Retry context manager design:

• Each iteration of the loop yields once. If the block succeeds, return exits the generator cleanly.
• If the block raises, the exception is caught, backoff sleep runs, and the next iteration yields again.
• After max_attempts failures, the last exception is re-raised.
• Exponential backoff: attempt 1 sleeps base, attempt 2 sleeps 2*base, attempt 3 sleeps 4*base.
• Production extension: add a retryable_exceptions tuple to only retry specific error types; add jitter (random.uniform(0, 1) * backoff) to prevent thundering herd on a shared service.

Expected Output

Attempt 1 failed: transient error\nAttempt 2 failed: transient error\nAttempt 3 succeeded

Hints

Hint 1: Use a loop inside the async generator. After each failed attempt, sleep for backoff_base * 2^attempt seconds.

Hint 2: The consumer re-enters the context manager on each retry iteration.
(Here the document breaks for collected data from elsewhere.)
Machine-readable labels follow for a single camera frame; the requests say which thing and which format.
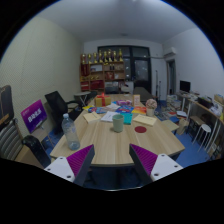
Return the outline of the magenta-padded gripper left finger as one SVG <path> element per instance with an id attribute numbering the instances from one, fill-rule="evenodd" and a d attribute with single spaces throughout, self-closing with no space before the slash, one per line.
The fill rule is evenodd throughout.
<path id="1" fill-rule="evenodd" d="M 89 145 L 68 157 L 58 157 L 45 171 L 82 186 L 94 155 L 94 145 Z"/>

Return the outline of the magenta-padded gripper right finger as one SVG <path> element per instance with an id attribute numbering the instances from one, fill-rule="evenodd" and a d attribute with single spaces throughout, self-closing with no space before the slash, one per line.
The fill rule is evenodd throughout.
<path id="1" fill-rule="evenodd" d="M 130 144 L 129 154 L 142 182 L 147 185 L 182 169 L 166 154 L 155 154 L 140 146 Z"/>

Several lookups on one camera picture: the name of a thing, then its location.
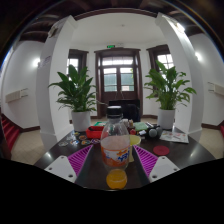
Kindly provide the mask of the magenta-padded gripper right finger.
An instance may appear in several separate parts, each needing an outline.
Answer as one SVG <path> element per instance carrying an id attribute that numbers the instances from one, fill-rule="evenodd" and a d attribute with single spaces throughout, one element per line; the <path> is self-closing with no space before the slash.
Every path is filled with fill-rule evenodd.
<path id="1" fill-rule="evenodd" d="M 166 156 L 157 157 L 138 145 L 133 145 L 132 152 L 142 185 L 153 183 L 179 171 L 179 168 Z"/>

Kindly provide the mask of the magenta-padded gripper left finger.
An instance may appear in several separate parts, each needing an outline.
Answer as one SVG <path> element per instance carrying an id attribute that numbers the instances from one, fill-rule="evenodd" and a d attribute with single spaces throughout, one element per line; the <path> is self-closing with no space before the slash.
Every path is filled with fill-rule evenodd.
<path id="1" fill-rule="evenodd" d="M 94 145 L 91 144 L 69 156 L 61 155 L 48 165 L 45 171 L 79 186 L 86 187 L 93 153 Z"/>

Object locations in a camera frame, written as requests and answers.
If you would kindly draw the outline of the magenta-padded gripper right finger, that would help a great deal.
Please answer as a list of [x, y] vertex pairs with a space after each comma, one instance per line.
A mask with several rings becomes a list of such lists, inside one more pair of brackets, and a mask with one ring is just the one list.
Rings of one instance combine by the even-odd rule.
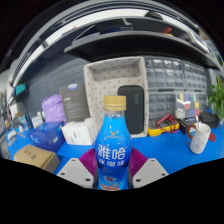
[[130, 157], [130, 187], [140, 188], [168, 176], [167, 171], [155, 159], [147, 159], [133, 148]]

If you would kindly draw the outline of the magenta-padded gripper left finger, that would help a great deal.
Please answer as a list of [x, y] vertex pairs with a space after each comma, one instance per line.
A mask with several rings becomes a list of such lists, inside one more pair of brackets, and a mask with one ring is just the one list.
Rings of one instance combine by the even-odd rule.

#11Observability Context ManagerHard

observabilityasynccontextmanagerstructured-loggingmetrics

Build an observe(operation_name) context manager that logs structured span data: name, duration, outcome, and any exception details.

import asyncio
import time
from contextlib import asynccontextmanager
from dataclasses import dataclass, field
from typing import Optional

@dataclass
class Span:
    name: str
    start: float = field(default_factory=time.monotonic)
    duration: float = 0.0
    success: bool = True
    error: Optional[str] = None
    tags: dict = field(default_factory=dict)

@asynccontextmanager
async def observe(operation_name):
    # create Span, yield it, record duration and outcome on exit
    pass

async def main():
    async with observe("fetch_user") as span:
        span.tags["user_id"] = 42
        await asyncio.sleep(0.01)

    try:
        async with observe("update_order") as span:
            span.tags["order_id"] = 99
            raise ValueError("Stock depleted")
    except ValueError:
        pass

asyncio.run(main())

Solution

import asyncio
import time
from contextlib import asynccontextmanager
from dataclasses import dataclass, field
from typing import Optional

@dataclass
class Span:
    name: str
    start: float = field(default_factory=time.monotonic)
    duration: float = 0.0
    success: bool = True
    error: Optional[str] = None
    tags: dict = field(default_factory=dict)

@asynccontextmanager
async def observe(operation_name):
    span = Span(name=operation_name)
    try:
        yield span
        span.success = True
    except Exception as e:
        span.success = False
        span.error = f"{type(e).__name__}: {e}"
        raise
    finally:
        span.duration = time.monotonic() - span.start
        status = "OK" if span.success else "ERROR"
        print(
            f"[SPAN] {span.name} | {status} | {span.duration*1000:.1f}ms"
            + (f" | {span.error}" if span.error else "")
            + (f" | tags={span.tags}" if span.tags else "")
        )

async def main():
    async with observe("fetch_user") as span:
        span.tags["user_id"] = 42
        await asyncio.sleep(0.01)

    try:
        async with observe("update_order") as span:
            span.tags["order_id"] = 99
            raise ValueError("Stock depleted")
    except ValueError:
        pass

asyncio.run(main())

Observability pattern design:

• The Span dataclass is a mutable object yielded to the consumer, allowing them to attach metadata without coupling to the context manager's internal state.
• try/except/raise separates success and failure paths; finally always records duration.
• This pattern is the foundation of distributed tracing (OpenTelemetry spans work similarly).
• In production, replace print with a structured logger that emits JSON to a log aggregator.
• The tags dict is the equivalent of OpenTelemetry span attributes — arbitrary key-value metadata attached at the call site.

Expected Output

See solution — span logs with timing, success/failure status, and exception details

Hints

Hint 1: Capture start time in setup. In teardown, determine success or failure from exc_type.

Hint 2: Yield a mutable object (like a dict or dataclass) so the consumer can attach metadata.